Ben anamın beşiğini tıngır mıngır sallar iken..
Çok iyi yürekli bilge bir adamın öfkesine hakim olmayan her
şeye kızan ve insanların kalbini kıran bir oğlu varmış. Aslında özünde iyi bir
çocukmuş. Fakat öfkesine yenik düşüp herkesin kalbini kırıyormuş. Böylece bir
müddet sonra hiç arkadaşı kalmamış. Hatasını anlayan çocuk babasının yanına
gelmiş ve artık öfkelenmek istemediğini söylemiş. Babasıda tamam demiş. Oğluna
bir çuval çivi vermiş ve arka bahçedeki çitlere her sinirlendiğine bir çivi
çakmasını istemiş. Çocuk ilk hafta
çuvalı yarılamış. Ama ilerleyen günlerde çaktığı çivi sayısı gittikçe azalmış.

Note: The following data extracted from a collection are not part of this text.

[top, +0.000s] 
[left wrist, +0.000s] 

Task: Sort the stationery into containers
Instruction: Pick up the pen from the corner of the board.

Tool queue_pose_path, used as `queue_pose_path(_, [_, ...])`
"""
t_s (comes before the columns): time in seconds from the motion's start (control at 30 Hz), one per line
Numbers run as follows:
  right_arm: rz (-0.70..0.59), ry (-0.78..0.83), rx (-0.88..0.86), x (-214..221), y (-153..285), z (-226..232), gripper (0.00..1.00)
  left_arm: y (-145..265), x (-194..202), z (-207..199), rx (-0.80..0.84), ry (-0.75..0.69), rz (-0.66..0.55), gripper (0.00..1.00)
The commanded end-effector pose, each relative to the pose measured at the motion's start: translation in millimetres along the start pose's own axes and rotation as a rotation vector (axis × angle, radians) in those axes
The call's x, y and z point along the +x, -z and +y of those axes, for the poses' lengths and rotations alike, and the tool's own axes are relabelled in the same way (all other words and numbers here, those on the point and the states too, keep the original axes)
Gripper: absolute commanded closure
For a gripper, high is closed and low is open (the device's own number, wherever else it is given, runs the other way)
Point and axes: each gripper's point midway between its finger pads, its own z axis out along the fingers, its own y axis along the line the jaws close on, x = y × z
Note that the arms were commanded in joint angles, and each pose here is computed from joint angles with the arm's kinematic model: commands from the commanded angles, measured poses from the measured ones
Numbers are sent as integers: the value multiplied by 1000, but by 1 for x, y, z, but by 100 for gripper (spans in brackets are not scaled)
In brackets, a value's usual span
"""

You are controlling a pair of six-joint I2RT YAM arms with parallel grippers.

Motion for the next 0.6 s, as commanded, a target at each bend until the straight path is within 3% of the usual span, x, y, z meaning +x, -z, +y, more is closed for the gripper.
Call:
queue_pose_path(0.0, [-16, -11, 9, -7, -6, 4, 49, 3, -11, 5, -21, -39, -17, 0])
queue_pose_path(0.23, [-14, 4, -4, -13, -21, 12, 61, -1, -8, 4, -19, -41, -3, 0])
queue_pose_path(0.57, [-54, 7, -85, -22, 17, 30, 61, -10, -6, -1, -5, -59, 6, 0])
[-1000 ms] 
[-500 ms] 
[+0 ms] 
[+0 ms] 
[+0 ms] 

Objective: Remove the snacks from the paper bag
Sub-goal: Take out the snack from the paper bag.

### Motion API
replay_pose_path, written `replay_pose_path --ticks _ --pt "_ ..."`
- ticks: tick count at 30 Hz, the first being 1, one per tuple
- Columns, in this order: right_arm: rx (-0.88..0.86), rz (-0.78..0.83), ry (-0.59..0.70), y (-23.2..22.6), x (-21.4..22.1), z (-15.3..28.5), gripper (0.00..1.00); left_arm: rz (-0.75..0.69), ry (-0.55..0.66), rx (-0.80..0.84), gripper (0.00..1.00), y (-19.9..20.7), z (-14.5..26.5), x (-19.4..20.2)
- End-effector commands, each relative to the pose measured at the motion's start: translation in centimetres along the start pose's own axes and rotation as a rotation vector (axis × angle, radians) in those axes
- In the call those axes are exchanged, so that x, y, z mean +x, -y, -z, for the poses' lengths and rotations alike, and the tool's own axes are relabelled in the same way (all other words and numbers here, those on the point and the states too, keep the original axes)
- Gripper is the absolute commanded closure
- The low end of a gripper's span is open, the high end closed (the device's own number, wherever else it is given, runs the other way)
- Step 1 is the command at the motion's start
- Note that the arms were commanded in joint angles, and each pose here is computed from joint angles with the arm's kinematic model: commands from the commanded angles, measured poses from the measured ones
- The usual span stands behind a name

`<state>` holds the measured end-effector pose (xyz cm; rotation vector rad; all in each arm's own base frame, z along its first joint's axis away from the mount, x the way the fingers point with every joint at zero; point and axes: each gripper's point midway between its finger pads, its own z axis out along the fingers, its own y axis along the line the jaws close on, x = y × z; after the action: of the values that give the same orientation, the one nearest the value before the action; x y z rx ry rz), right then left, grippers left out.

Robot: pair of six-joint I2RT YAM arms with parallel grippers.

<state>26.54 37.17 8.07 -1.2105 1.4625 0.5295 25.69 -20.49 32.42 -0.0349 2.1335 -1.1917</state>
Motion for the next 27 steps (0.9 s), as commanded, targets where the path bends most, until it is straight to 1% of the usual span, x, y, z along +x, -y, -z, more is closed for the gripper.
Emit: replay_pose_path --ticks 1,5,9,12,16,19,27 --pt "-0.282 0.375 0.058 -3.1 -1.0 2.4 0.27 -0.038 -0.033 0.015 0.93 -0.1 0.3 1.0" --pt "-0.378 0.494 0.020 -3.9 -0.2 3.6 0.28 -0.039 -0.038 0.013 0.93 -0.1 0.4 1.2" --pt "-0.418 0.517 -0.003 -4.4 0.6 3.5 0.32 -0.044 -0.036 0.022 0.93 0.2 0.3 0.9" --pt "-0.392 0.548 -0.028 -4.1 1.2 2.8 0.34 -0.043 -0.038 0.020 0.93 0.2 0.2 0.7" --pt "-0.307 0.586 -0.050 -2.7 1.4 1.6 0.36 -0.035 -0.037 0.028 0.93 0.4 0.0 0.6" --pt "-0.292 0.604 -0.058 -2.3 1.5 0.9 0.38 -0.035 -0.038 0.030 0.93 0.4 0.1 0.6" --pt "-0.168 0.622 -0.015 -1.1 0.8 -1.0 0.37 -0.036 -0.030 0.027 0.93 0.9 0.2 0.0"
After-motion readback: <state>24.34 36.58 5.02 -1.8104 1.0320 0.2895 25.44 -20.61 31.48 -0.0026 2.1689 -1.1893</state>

Çocuk öfkesine hakim olmayı başarıyormuş artık. “Babacığım artık hiç çivi
çakmıyorum. Çünkü sinirlerime hakim olmayı öğrendim” demiş. Babasıda ; “Aferin
oğlum. Şimdi bir şey daha isteyeceğim senden.. Her öfkene hakim oluşunda bir
çiviyi sökeceksin” demiş. Çocuk babasının sözünü dinlemiş ve her öfkelendiğinde bir çivi sökmüş. Nihayet çitteki bütün
çivileri sökmüş. Babasını çağırıp göstermiş. “Bak baba bütün çivileri söktüm.”

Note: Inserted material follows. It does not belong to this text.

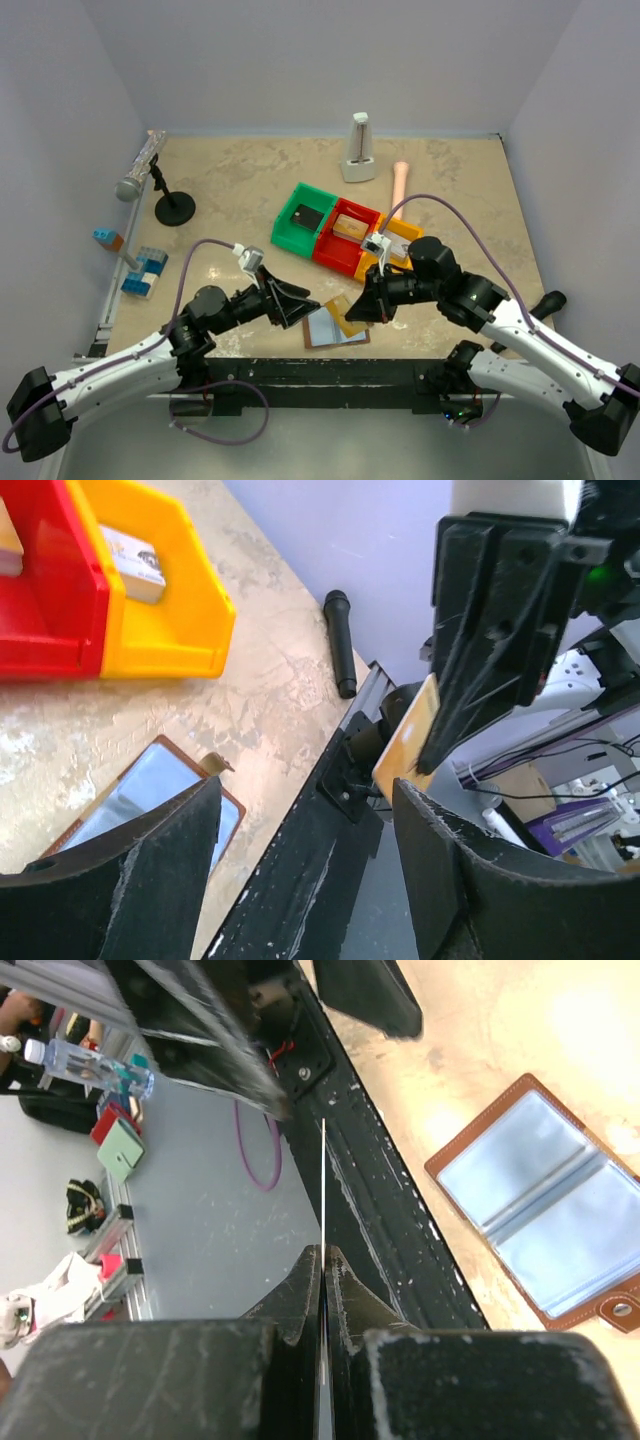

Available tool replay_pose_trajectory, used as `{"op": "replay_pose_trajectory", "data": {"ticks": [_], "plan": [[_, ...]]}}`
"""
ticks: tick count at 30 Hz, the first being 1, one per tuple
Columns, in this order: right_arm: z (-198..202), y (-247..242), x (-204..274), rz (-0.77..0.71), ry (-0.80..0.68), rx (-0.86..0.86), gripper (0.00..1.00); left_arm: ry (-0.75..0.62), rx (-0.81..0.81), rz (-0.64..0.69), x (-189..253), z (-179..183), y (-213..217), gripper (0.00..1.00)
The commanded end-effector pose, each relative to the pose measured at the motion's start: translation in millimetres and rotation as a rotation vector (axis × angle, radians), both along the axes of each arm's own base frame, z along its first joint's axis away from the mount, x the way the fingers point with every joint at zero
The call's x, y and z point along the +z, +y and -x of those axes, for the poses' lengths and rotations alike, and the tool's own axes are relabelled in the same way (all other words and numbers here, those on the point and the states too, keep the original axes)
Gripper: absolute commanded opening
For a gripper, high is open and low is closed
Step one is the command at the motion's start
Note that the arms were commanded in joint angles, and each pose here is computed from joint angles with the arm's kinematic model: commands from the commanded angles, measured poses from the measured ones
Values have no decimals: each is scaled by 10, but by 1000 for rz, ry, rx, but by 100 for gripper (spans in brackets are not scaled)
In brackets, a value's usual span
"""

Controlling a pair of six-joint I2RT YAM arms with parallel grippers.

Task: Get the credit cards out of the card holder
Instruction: Remove the credit card from the card holder.

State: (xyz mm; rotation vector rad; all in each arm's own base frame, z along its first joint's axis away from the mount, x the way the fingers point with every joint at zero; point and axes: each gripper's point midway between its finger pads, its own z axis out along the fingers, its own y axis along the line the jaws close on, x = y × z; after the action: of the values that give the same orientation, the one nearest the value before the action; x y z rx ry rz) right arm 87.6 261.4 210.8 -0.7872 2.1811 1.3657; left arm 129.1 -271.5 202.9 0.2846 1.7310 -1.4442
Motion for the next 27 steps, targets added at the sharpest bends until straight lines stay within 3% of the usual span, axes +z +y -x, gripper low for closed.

Babası çocuğun başını okşayıp “Aferin oğlum. Şimdi söyleyeceklerimi asla
unutma. Bak bu çitlere çivilerin açtığı delikler duruyor ve hiçbir zamanda
kapanmayacak eskisi gibi olmayacak. Eğer sende öfkelendiğinde buradaki çivileri
sökmek yerine arkadaşlarına bağırsaydın onlarında kalbinde böyle delikler
oluşacaktı. Özür dilesende kırıldığını unutmaycaktı.” Çocuk öfke ile hareket
edip kalp kırmanın ne kadar kötü olduğunu iyice anlamış. Bir daha kötü
davranmamaya arkadaşlarının kalbini kırmamaya söz vermiş. Ve bu delik çitleri
hiç unutmamış..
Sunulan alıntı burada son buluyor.